A paixão de Conceição
O futebol é, acima de tudo o resto, paixão. Podemos tentar complicá-lo, transformá-lo em formas geométricas, dar-lhe verticalidade ou horizontalidade. Pouco importa. Uma equipa que joga com paixão está, sempre, mais perto de ganhar (ou pelo menos está sempre mais perto de ganhar mais vezes e de forma mais espetacular) do que uma que encare o jogo apenas com o cérebro, deixando o coração no balneário. Por inerência, quem tem no banco um treinador apaixonado fica, também, sempre mais perto do sucesso. Há vários exemplos que o provam: a corrida de Mourinho em Old Trafford depois do golo de Costinha que embalou o FC Porto para a conquista da Liga dos Campeões; a loucura de Klopp a invadir o relvado para abraçar o guarda-redes do Liverpool naquele golo ao Everton já bem para lá da hora; a invasão de Sérgio Conceição (e as palavras que dirigiu ao banco adversário) quando, nos descontos, Hernâni lhe garantiu a vitória frente a um Boavista que transformou o último dérbi da Invicta num jogo de vida ou morte. São, todos eles, casos de paixão pura e dura.

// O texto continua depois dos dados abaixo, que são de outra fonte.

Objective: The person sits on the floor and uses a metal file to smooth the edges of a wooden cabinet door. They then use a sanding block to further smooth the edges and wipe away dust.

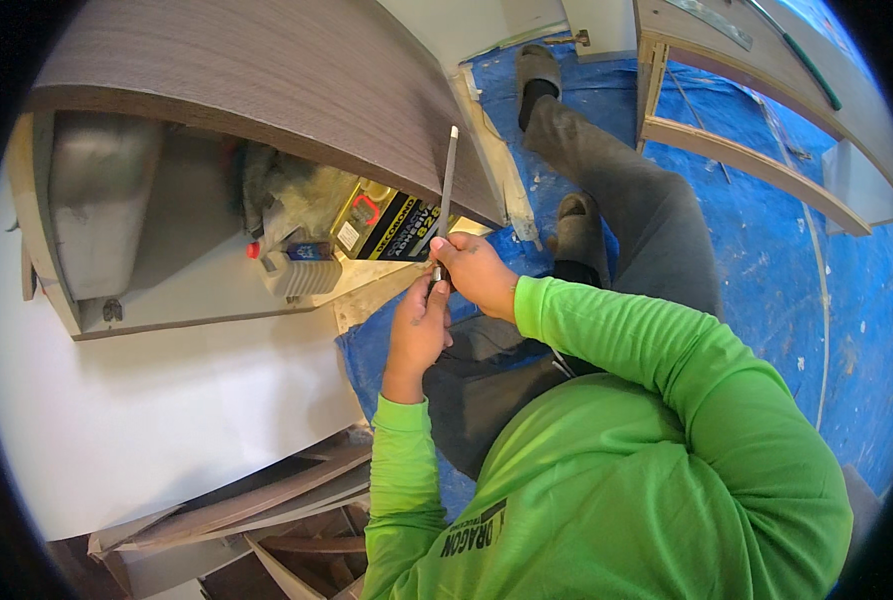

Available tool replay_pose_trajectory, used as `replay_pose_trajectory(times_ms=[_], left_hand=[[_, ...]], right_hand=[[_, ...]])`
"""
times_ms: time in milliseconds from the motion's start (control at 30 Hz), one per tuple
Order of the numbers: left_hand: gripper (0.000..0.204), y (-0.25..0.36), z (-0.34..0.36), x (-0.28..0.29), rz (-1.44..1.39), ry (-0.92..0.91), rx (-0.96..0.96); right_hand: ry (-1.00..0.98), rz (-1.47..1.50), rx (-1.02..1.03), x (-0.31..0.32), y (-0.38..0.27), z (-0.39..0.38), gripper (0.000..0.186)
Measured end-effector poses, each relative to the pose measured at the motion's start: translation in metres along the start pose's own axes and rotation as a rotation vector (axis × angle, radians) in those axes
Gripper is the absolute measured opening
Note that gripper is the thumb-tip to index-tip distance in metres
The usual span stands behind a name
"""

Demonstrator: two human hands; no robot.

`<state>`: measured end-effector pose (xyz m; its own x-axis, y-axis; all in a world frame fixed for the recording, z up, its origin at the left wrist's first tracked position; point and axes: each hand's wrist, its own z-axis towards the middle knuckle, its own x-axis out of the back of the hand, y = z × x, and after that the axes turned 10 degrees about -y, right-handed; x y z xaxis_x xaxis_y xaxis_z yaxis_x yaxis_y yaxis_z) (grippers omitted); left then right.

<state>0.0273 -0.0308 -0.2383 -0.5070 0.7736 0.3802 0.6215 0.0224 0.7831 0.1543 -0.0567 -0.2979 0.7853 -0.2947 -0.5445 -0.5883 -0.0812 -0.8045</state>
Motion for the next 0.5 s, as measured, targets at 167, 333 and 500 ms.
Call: replay_pose_trajectory(times_ms=[167,333,500], left_hand=[[0.041,0.024,-0.023,0.011,-0.019,0.077,-0.086],[0.036,0.068,-0.047,0.032,-0.046,0.187,-0.312],[0.044,0.047,-0.038,0.046,-0.063,0.076,-0.261]], right_hand=[[-0.039,-0.241,0.224,-0.023,-0.030,-0.010,0.035],[-0.086,-0.280,0.451,-0.061,-0.086,-0.017,0.036],[-0.063,-0.305,0.433,-0.055,-0.067,-0.009,0.039]])
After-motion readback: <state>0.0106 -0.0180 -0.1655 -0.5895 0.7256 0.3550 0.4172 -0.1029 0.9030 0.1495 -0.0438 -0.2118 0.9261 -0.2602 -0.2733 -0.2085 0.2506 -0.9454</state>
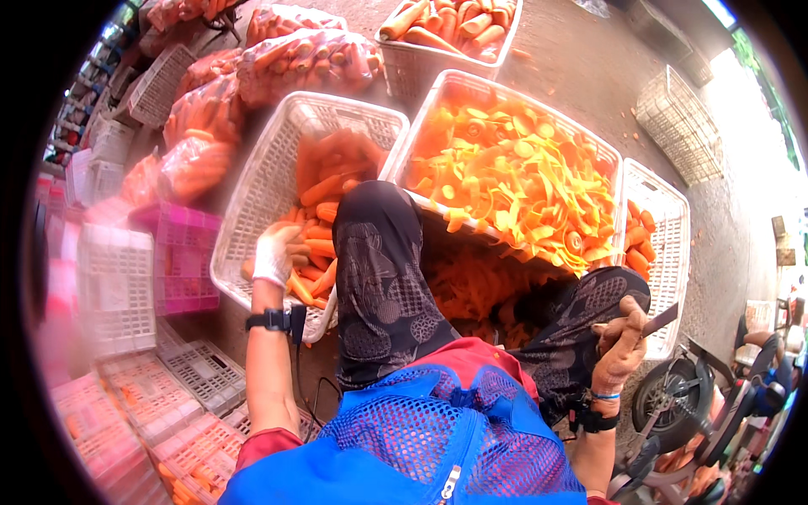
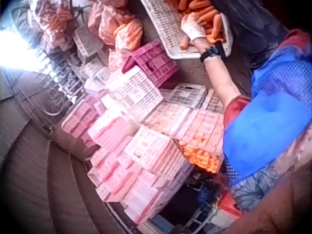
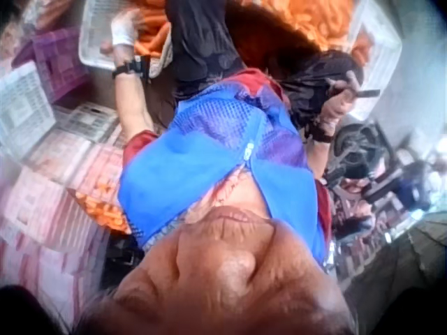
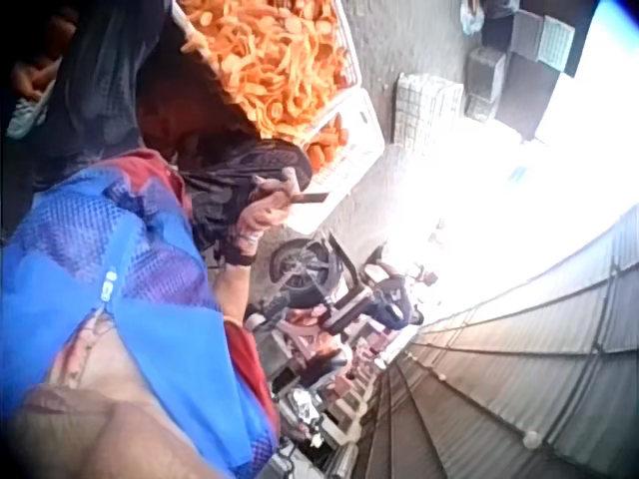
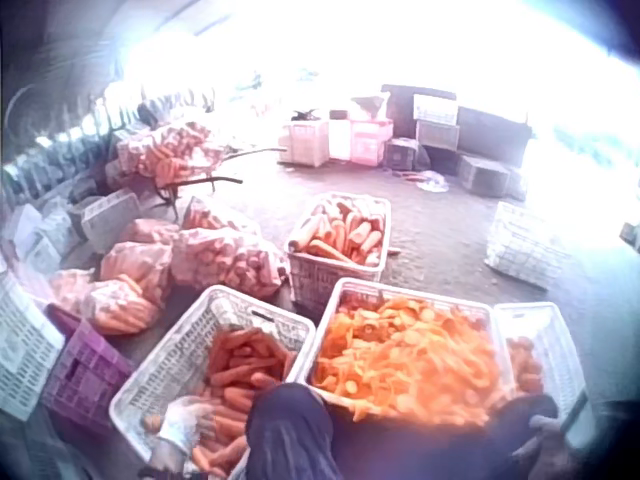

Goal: The person peels carrots by hand using a knife, picking them from a basket and placing the finished ones into another while the peels fall into a container.

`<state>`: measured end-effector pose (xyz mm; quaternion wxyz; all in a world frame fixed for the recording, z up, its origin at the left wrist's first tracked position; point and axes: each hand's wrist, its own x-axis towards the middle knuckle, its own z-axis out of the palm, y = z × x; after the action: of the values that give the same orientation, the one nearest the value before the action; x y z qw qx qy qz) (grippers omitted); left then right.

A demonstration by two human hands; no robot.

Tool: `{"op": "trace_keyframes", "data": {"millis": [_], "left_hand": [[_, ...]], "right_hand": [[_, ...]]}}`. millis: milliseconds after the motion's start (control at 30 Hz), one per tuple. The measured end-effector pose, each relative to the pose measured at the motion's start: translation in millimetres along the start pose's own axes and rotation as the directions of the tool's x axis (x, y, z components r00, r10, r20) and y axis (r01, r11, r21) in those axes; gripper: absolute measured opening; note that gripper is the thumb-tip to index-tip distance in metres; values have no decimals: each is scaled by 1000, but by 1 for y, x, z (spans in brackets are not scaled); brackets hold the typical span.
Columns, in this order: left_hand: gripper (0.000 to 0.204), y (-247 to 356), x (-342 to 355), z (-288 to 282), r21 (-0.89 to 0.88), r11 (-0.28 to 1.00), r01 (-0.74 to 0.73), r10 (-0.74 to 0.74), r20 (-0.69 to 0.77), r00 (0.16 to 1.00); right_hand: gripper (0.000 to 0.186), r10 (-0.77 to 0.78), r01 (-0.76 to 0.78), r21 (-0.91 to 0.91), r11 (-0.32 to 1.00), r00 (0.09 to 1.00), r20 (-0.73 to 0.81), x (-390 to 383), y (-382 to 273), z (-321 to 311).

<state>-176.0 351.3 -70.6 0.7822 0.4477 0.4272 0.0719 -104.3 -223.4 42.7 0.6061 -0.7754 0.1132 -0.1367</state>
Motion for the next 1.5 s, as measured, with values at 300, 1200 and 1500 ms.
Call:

Ninguém duvide que um treinador assim tão apaixonado consegue transmitir aos seus jogadores um entusiasmo que faz, de facto, a diferença: um último sprint quando os músculos dizem que já não dá, sequer, para andar; a crença numa última jogada quanto o destino parece dizer que não dará para mais do que um empate; o jogo que, mesmo não valendo para coisa nenhuma, é sempre para ganhar. Chamem-lhe o que quiserem, mas tudo se resume ao que efetivamente é: paixão - pelo jogo e pela vitória.
Claro que, como qualquer pessoa apaixonada, este tipo de treinadores está mais exposto a excessos. Que se dispensavam. Mourinho teve atitudes das quais, seguramente, se arrepende. Todos já vimos Klopp de cabeça perdida durante um jogo, penitenciando-se logo de seguida. De Conceição, então, nem se fala. São os momentos em que a paixão supera a razão. Não é, convenhamos, nenhum crime. E todos gostamos, mesmo que não o admitamos, de treinadores assim. Sem medo de mostrar que lhes corre sangue igual ao nosso nas veias.

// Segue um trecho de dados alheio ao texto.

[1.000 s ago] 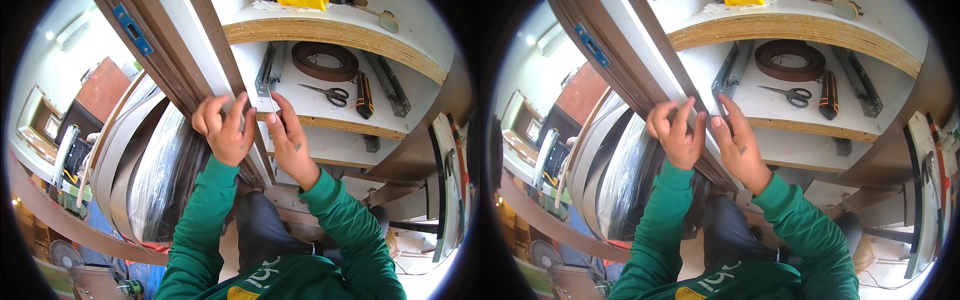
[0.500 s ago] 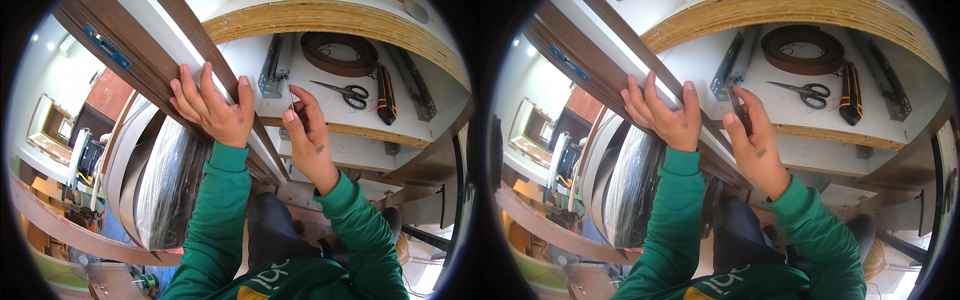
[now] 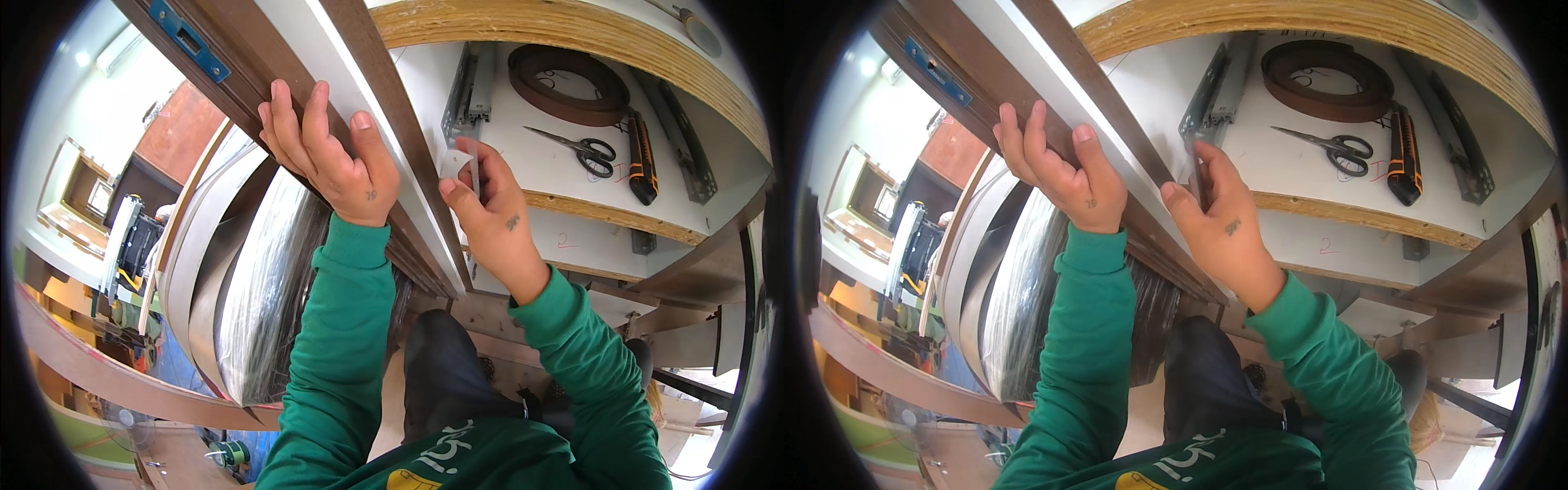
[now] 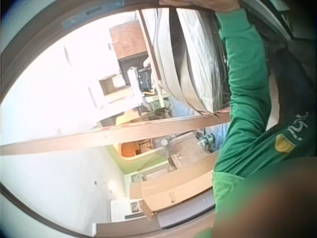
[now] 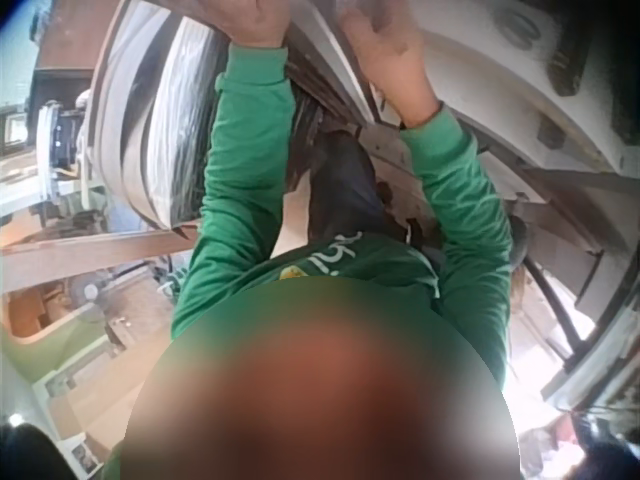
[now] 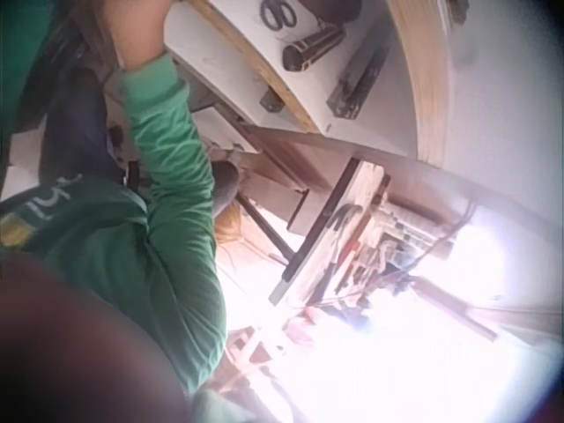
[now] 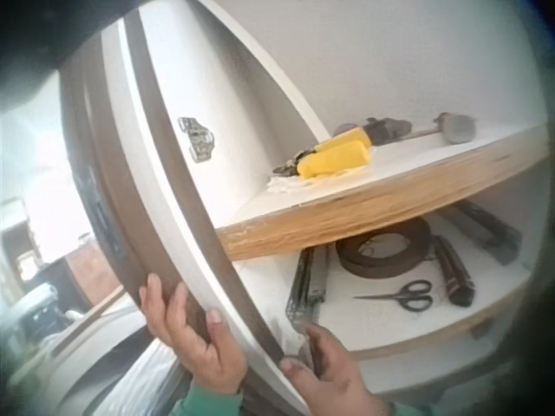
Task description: The person installs a wooden trim strip on the edge of a cabinet. They use a utility knife to trim the strip, a hammer to tap it into place, and a screwdriver to secure it with screws. The person repeatedly checks alignment and makes adjustments.
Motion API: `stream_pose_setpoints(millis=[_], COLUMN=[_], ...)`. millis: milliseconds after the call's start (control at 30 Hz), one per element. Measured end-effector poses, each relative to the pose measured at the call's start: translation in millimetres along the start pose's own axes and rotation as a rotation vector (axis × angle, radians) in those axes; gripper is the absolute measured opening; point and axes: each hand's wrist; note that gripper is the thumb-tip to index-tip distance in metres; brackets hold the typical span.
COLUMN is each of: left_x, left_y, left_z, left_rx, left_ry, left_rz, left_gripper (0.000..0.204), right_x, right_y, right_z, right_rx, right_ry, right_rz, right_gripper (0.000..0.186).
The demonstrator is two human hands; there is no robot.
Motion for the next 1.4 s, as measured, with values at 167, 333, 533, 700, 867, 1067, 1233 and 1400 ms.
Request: stream_pose_setpoints(millis=[167, 333, 533, 700, 867, 1067, 1233, 1400], left_x=[5, 6, 7, 4, 23, 93, 94, 77], left_y=[0, -1, -1, 3, 34, 37, 19, 15], left_z=[1, 2, 1, 1, -25, -113, -135, -142], left_rx=[0.055, 0.09, 0.09, 0.083, 0.188, 0.697, 0.684, 0.637], left_ry=[0.058, 0.073, 0.093, 0.107, 0.188, 0.755, 0.856, 1.014], left_rz=[-0.018, -0.029, -0.05, -0.01, 0.12, 0.377, 0.345, 0.334], left_gripper=[0.044, 0.042, 0.042, 0.042, 0.044, 0.07, 0.089, 0.09], right_x=[1, 14, 11, 24, 95, 203, 247, 261], right_y=[-21, -30, -26, -3, 42, 92, 116, 110], right_z=[-11, -27, -26, -6, -6, -32, -26, -16], right_rx=[-0.067, -0.033, 0.361, 0.07, 0.187, 0.243, 0.338, 0.312], right_ry=[0.128, 0.237, 0.42, 0.163, 0.004, -0.38, -0.477, -0.46], right_rz=[-0.033, 0.008, 0.034, 0.095, 0.121, 0.022, -0.069, -0.088], right_gripper=[0.047, 0.05, 0.052, 0.049, 0.046, 0.042, 0.047, 0.048])
Point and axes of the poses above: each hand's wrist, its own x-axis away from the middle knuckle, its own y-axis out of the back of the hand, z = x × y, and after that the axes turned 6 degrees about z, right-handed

Claro que há a outra face da moeda: quando chega a hora de admitirmos, mais ou menos envergonhados, que a paixão nos fez ter um ato irrefletido e por ele assumir as consequências. Como Klopp fez quando soube que os festejos no dérbi de Liverpool lhe iam custar nove mil euros. Conceição ainda não consegue fazê-lo. Tem tempo. Talvez no dia em que sair de Portugal para um campeonato em que o futebol seja visto por todos com a paixão com que ele o vê (e como por cá muito poucos para ele conseguem olhar) perceba que também no amor tem de haver regras. E consequências quando se pisa o risco, porque a paixão, por maior que seja, não pode, nunca, servir para desculpar tudo. E aí vai perceber que não é vergonha nenhuma sorrir quando lhe dizem que terá de pagar 765 euros (sim, a diferença para o caso de Klopp, que fez muito menos e pagou muito mais do que Conceição, é ridícula, mas disso há culpados e nenhum deles é o treinador do FC Porto) de multa - ou até passar um jogo na bancada - por ter feito o que o coração lhe disse para fazer. Porque são momentos como aquele que fazem dele o treinador que é - e, por consequência, o que é também esta equipa do FC Porto.
SOU um admirador confesso de Cristiano Ronaldo. Mas recuso-me a embarcar na histeria dos que rasgam as vestes por Modric ter vencido todos os prémios individuais que havia para ganhar em 2018. Porque isso não significa, necessariamente, que Ronaldo e Messi não continuem a ser os melhores jogadores do mundo. Quer dizer, apenas, que no ano que agora termina Modric foi melhor, ou pelo menos mais influente, que os dois. Pode concordar-se ou não, mas só isso. Nada por que valha a pena reagir como se o mundo da bola tivesse enlouquecido. Choca-me mais, por exemplo, que, talvez cegos pelos golos, nunca tenhamos feito justiça a jogadores como Xavi ou Iniesta. Mas não há injustiça que sempre dure: o futebol limpou-se através de Modric.